- Genre: Reality
- Presented by: Fearne Cotton
- Judges: Jamie Cullum; Sharleen Spiteri; Dizzee Rascal;
- Voices of: Peter Dickson
- Country of origin: United Kingdom
- No. of series: 1

Production
- Production company: Princess Productions

Original release
- Network: Sky1
- Release: 15 August – 19 September 2010

= Must Be the Music =

Must Be the Music is a British television musical talent competition contested by aspiring singers and musicians drawn from public auditions. The show is a music competition and reality show that was broadcast in the United Kingdom and Ireland. Auditions were held in Edinburgh, Manchester, London and also held in Ireland. The show began airing in August on Sky1, and was also simulcast in HD. Fearne Cotton presented the show. The first and only series was won by Emma's Imagination, a female singer from Dumfries.

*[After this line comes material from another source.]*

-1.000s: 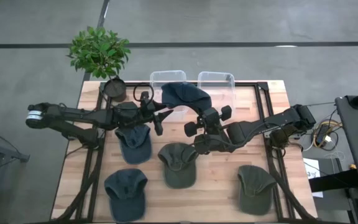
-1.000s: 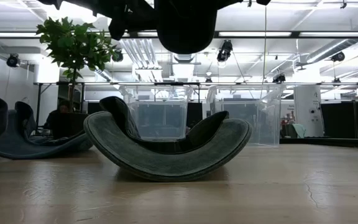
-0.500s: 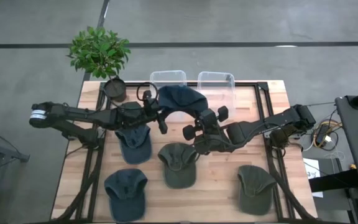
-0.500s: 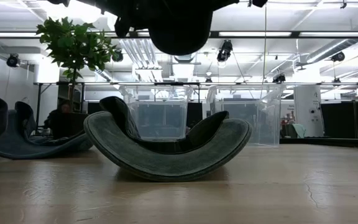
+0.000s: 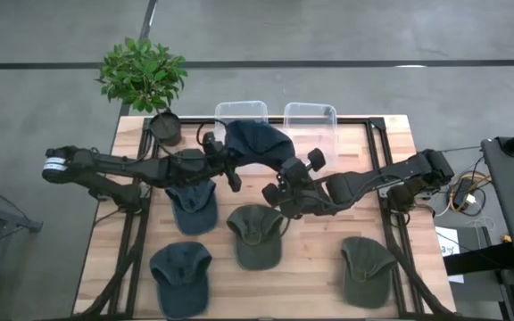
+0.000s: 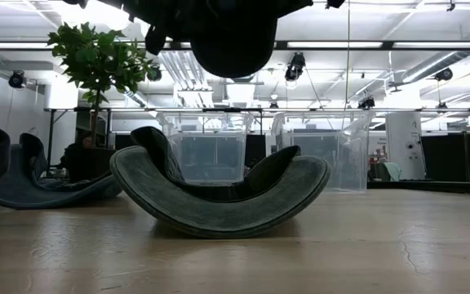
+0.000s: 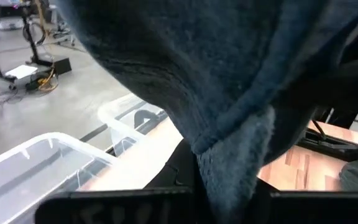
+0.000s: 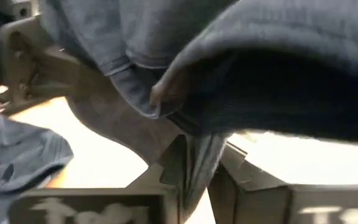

The winning act received £100,000 to help kick-start their music career. In the initial televised audition phase as well as the three semi-finals and final, contestants sang in front of the judges – Jamie Cullum, Sharleen Spiteri and Dizzee Rascal. Among the notable artists competing in the show were Irish fiddler Daithí Ó Drónaí and The Trinity Band, who went on to win Live and Unsigned in 2011.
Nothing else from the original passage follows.